Transformasi Digital Indonesia di Persimpangan: Antara Ambisi Ekonomi, Pelestarian Budaya, dan Perlindungan Ruang Digital

JAKARTA; BELA RAKYAT –  Pemerintah Indonesia menegaskan arah baru pembangunan digital nasional. Transformasi digital tidak lagi diposisikan semata sebagai proyek pembangunan infrastruktur teknologi atau penggerak ekonomi digital, tetapi juga sebagai instrumen untuk menjaga identitas budaya bangsa, memperluas kesejahteraan masyarakat, dan memastikan ruang digital tetap aman bagi seluruh warga negara.

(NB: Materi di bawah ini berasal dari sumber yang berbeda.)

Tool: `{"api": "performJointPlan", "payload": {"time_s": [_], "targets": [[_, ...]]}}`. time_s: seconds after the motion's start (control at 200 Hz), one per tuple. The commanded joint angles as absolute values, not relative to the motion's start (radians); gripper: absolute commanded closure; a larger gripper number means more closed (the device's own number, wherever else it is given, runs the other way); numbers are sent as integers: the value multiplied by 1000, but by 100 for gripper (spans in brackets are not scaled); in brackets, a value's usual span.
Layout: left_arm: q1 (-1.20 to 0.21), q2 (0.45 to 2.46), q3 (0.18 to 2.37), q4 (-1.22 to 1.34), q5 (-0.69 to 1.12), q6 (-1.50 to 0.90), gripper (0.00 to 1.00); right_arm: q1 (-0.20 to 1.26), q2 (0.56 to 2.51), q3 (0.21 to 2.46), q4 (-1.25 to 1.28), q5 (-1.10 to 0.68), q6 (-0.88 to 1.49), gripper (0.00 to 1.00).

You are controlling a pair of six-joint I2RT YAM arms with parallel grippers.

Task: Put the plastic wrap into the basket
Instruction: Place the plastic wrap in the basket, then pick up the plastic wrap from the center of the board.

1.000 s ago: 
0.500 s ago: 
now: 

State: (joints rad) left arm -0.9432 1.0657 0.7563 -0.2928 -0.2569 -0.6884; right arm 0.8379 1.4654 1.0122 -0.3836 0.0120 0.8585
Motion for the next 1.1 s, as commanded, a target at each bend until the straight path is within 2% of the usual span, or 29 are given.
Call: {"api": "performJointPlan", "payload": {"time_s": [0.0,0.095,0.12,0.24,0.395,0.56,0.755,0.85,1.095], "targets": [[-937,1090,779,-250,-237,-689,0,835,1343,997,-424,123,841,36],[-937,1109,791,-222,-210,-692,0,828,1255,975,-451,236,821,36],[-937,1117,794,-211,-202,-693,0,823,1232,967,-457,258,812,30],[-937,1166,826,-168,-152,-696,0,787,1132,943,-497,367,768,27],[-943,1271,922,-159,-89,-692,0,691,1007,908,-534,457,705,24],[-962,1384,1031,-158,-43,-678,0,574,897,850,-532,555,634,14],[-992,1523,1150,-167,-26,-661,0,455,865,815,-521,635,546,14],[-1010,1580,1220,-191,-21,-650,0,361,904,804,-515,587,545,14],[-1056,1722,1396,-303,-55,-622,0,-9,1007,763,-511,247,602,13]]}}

Komitmen tersebut disampaikan Menteri Komunikasi dan Digital Meutya Hafid dalam The World Summit on the Information Society (WSIS) Forum 2026 Ministerial Roundtable di Jenewa, Swiss. Di hadapan para menteri dan pemangku kepentingan global, Indonesia menegaskan bahwa masa depan digital harus berpijak pada prinsip inklusivitas, keberagaman budaya, dan pembangunan manusia.

Bacaan Lainnya

Namun, di balik optimisme tersebut, terdapat sejumlah tantangan besar yang masih membayangi perjalanan transformasi digital Indonesia. Sejumlah pengamat menilai keberhasilan pemerintah tidak hanya akan diukur dari pembangunan jaringan internet atau besarnya nilai ekonomi digital, tetapi juga dari kemampuan negara memastikan manfaat digital benar-benar dirasakan masyarakat hingga pelosok.

Infrastruktur Digital Belum Menjadi Jawaban Tunggal

Selama beberapa tahun terakhir pemerintah telah menggelontorkan investasi besar pada sektor digital.

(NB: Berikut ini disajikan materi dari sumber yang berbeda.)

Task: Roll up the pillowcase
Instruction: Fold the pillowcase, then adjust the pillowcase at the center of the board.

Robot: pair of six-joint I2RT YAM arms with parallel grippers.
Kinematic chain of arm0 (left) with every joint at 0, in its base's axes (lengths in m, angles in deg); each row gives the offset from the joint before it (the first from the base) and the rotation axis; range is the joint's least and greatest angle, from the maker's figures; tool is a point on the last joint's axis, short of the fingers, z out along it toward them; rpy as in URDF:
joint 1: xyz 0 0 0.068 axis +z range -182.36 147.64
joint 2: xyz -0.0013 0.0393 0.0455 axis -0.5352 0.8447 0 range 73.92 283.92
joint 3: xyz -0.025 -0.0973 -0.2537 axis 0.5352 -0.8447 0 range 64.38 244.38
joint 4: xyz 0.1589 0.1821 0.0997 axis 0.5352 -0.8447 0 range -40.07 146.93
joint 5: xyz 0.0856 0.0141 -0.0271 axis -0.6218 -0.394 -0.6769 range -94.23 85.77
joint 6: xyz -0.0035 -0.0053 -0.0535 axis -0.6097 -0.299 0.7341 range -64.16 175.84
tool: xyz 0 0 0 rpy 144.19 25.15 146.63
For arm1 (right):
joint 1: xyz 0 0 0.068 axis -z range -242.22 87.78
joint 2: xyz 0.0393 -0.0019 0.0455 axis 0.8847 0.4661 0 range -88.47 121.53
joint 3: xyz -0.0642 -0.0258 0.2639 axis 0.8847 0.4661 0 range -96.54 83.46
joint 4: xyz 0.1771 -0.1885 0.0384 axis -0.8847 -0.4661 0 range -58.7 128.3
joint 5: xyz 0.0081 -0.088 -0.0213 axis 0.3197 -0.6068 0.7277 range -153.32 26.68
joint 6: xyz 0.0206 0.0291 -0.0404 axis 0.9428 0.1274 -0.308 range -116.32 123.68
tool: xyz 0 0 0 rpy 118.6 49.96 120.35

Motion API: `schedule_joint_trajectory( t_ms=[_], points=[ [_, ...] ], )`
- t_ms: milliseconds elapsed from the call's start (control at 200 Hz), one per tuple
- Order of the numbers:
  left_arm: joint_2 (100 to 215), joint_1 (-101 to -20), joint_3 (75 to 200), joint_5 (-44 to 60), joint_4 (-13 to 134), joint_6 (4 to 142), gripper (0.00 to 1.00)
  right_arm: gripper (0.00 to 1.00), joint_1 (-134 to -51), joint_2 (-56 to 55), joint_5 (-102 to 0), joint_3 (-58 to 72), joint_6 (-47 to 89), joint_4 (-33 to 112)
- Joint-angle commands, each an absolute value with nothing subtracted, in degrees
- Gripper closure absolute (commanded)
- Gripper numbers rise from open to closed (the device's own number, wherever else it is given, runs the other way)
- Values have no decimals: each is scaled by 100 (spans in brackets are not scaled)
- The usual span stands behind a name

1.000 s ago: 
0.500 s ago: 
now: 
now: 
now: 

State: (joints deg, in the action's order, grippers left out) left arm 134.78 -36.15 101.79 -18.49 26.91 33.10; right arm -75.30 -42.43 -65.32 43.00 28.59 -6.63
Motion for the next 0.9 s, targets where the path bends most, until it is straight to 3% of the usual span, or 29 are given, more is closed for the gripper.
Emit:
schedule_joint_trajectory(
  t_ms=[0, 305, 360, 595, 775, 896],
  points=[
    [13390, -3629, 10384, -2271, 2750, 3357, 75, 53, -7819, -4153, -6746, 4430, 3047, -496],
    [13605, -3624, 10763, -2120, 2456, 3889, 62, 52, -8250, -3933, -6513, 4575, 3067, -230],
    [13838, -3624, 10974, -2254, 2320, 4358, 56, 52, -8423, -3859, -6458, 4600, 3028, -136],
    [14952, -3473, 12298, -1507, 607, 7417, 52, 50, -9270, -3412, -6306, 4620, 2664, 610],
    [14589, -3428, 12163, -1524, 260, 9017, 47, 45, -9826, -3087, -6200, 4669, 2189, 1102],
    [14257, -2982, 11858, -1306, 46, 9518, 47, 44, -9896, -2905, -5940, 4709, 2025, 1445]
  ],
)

Satelit SATRIA-1 telah dioperasikan untuk memperluas akses internet di wilayah tertinggal, terdepan, dan terluar (3T). Proyek Palapa Ring juga telah menghubungkan ribuan kilometer jaringan serat optik nasional. Di sisi lain, operator telekomunikasi mulai memperluas layanan 5G di sejumlah kota besar.

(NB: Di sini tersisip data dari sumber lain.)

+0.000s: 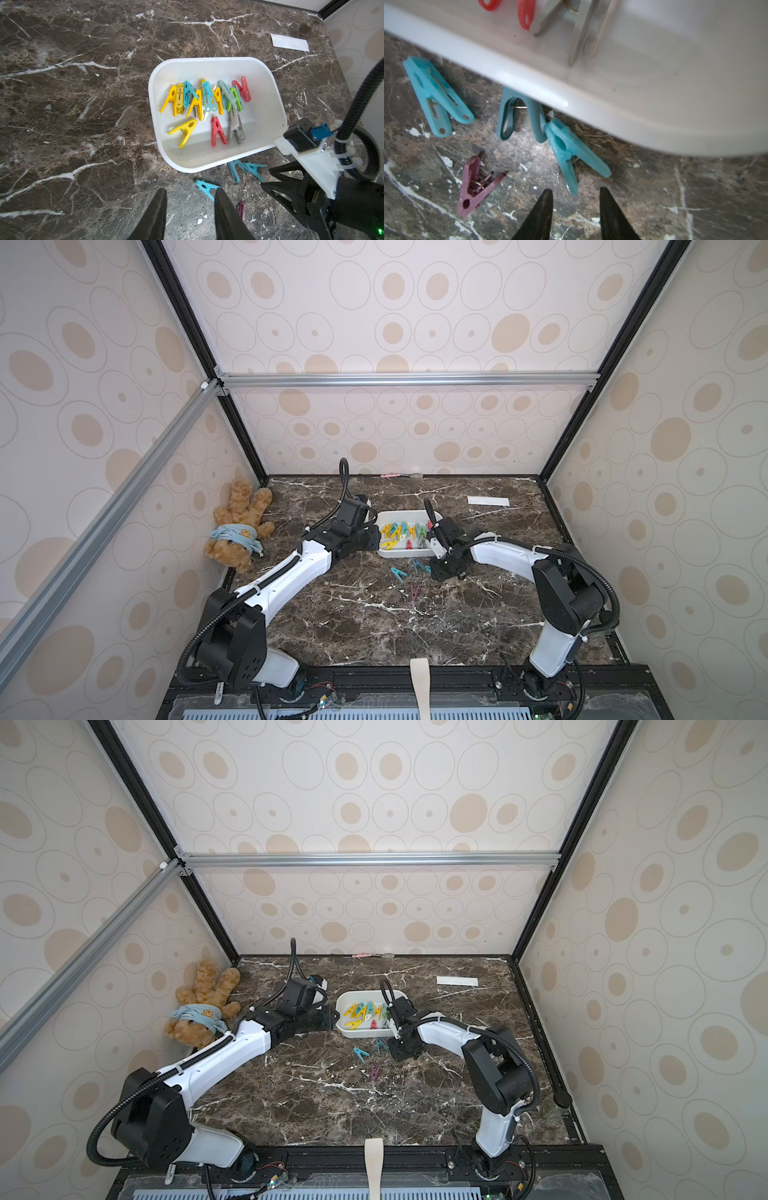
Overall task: Put the clothespins into the storage box
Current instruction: Pick up the clothespin from the center of the board.
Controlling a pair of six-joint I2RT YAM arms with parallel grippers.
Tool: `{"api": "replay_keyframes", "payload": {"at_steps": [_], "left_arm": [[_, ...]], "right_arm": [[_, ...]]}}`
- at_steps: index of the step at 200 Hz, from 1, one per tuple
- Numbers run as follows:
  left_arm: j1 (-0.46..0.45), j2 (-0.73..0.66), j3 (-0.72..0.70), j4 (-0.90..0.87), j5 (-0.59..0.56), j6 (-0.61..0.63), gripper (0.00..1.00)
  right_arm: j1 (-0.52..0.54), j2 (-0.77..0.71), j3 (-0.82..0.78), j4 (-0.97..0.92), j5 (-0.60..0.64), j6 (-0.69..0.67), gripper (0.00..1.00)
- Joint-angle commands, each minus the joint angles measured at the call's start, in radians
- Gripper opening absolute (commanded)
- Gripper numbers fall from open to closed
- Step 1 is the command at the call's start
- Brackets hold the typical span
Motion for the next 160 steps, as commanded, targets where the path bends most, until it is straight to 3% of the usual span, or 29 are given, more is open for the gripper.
{"api": "replay_keyframes", "payload": {"at_steps": [1, 98, 160], "left_arm": [[0.006, -0.022, -0.004, 0.013, -0.005, -0.013, 0.39], [0.006, -0.033, 0.006, -0.010, -0.027, -0.008, 0.38], [0.006, -0.039, 0.008, -0.017, -0.037, -0.008, 0.39]], "right_arm": [[0.006, 0.006, 0.015, -0.023, 0.018, -0.020, 0.40], [0.005, 0.098, 0.065, -0.001, -0.045, -0.023, 0.31], [0.004, 0.093, 0.047, -0.009, -0.071, -0.017, 0.12]]}}
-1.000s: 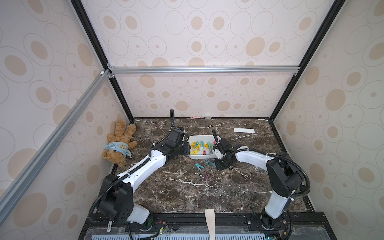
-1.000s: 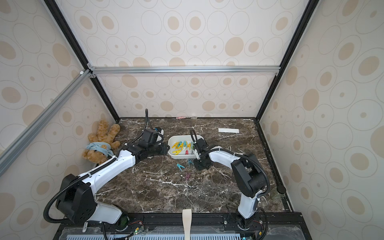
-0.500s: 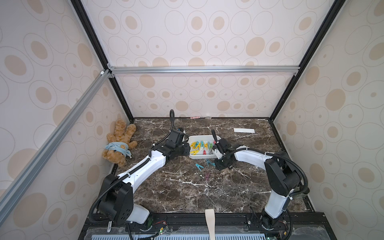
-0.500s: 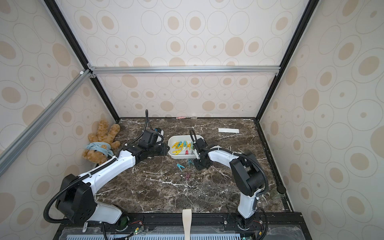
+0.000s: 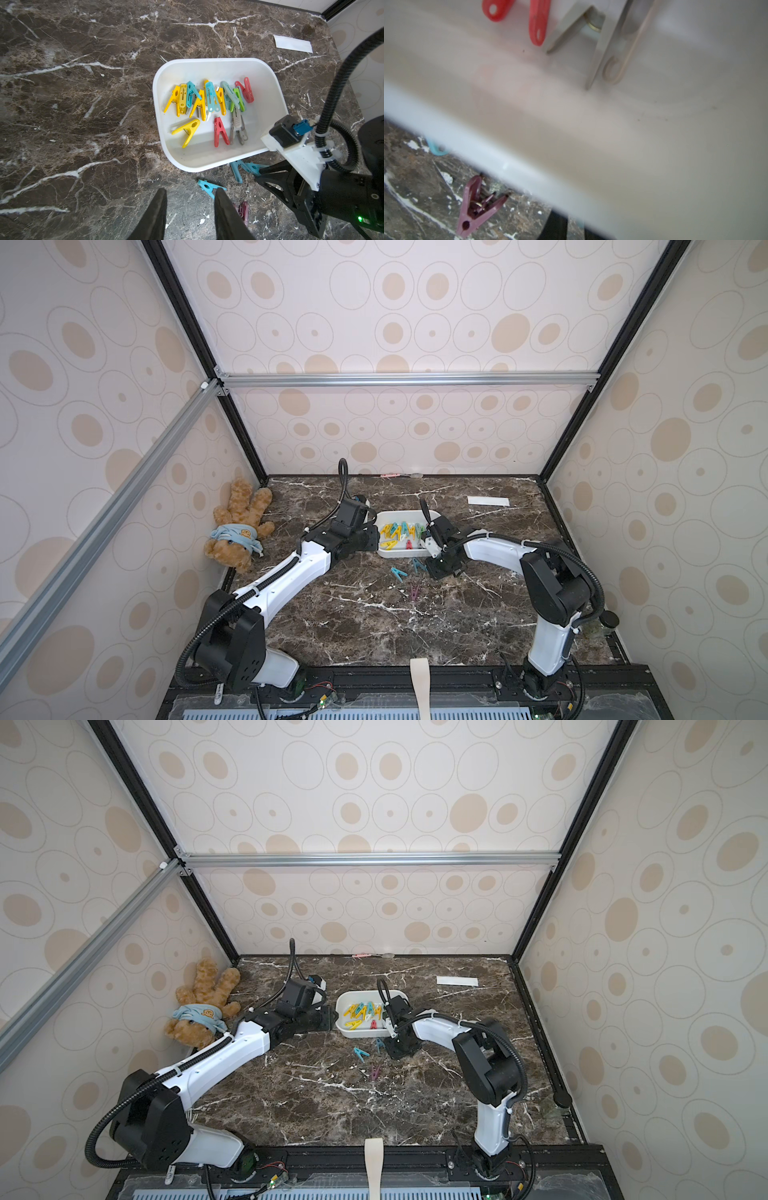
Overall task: Put the clothespins into the storage box
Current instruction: Pick up the clothespin from the center of the board, then place the clothespin in the storage box.
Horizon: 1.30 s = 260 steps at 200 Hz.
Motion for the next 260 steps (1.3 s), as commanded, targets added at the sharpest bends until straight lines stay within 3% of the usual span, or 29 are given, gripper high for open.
{"api": "replay_keyframes", "payload": {"at_steps": [1, 38, 92, 134, 165, 224, 260], "left_arm": [[0.006, -0.030, 0.014, -0.015, -0.019, -0.004, 0.39], [0.007, -0.031, 0.014, -0.015, -0.022, -0.004, 0.39], [0.007, -0.046, -0.006, -0.007, -0.036, -0.031, 0.39], [0.006, -0.089, -0.076, -0.007, -0.040, -0.053, 0.39], [0.007, -0.113, -0.130, -0.015, -0.038, -0.057, 0.39], [0.009, -0.203, -0.207, -0.025, -0.067, -0.089, 0.41], [0.008, -0.236, -0.236, -0.042, -0.067, -0.098, 0.42]], "right_arm": [[0.004, 0.009, -0.006, -0.023, -0.019, -0.001, 0.12], [0.005, -0.012, -0.015, -0.053, -0.033, -0.018, 0.00], [0.003, -0.147, -0.005, -0.168, -0.102, -0.036, 0.00], [-0.021, -0.213, 0.147, -0.244, -0.182, -0.002, 0.00], [-0.081, -0.106, 0.310, -0.232, -0.233, 0.025, 0.00], [-0.123, 0.239, 0.666, -0.306, -0.164, 0.027, 0.00], [-0.141, 0.327, 0.717, -0.302, -0.145, 0.048, 0.00]]}}
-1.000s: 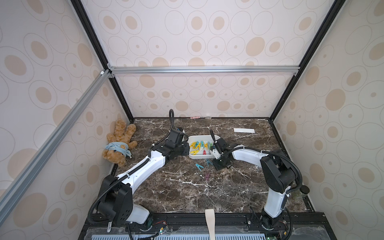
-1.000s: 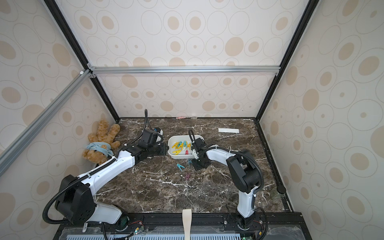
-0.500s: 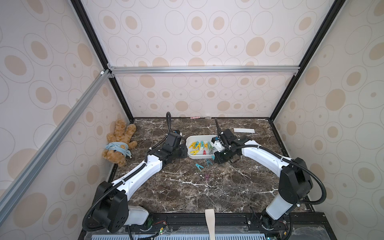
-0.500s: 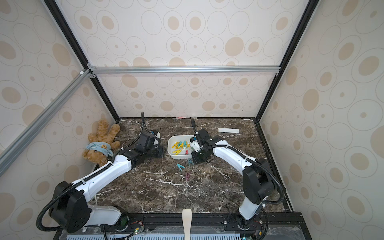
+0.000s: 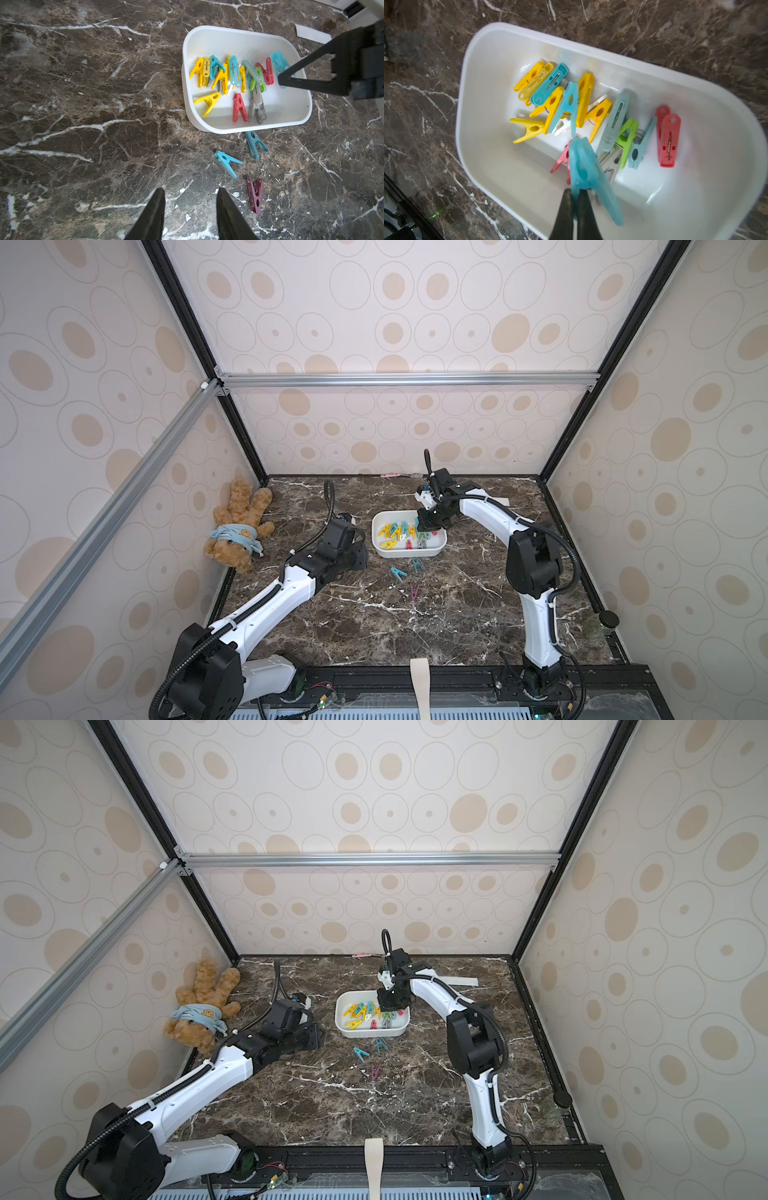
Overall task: Put the clothespins into the storage box
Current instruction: Place the clothespin in the storage box.
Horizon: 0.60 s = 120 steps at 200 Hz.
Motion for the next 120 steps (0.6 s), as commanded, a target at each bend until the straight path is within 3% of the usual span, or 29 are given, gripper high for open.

Meski demikian, fakta di lapangan menunjukkan kesenjangan digital masih menjadi pekerjaan rumah yang belum sepenuhnya terselesaikan.

Di sejumlah wilayah Indonesia timur, akses internet masih belum stabil. Banyak sekolah, puskesmas, hingga kantor desa yang belum menikmati kualitas konektivitas sebagaimana kawasan perkotaan.

Karena itu, pernyataan Meutya bahwa “tujuan akhirnya bukan sekadar menghadirkan konektivitas” dipandang sebagai sinyal bahwa pemerintah mulai menggeser fokus dari sekadar membangun jaringan menuju pemanfaatan teknologi yang menghasilkan produktivitas ekonomi.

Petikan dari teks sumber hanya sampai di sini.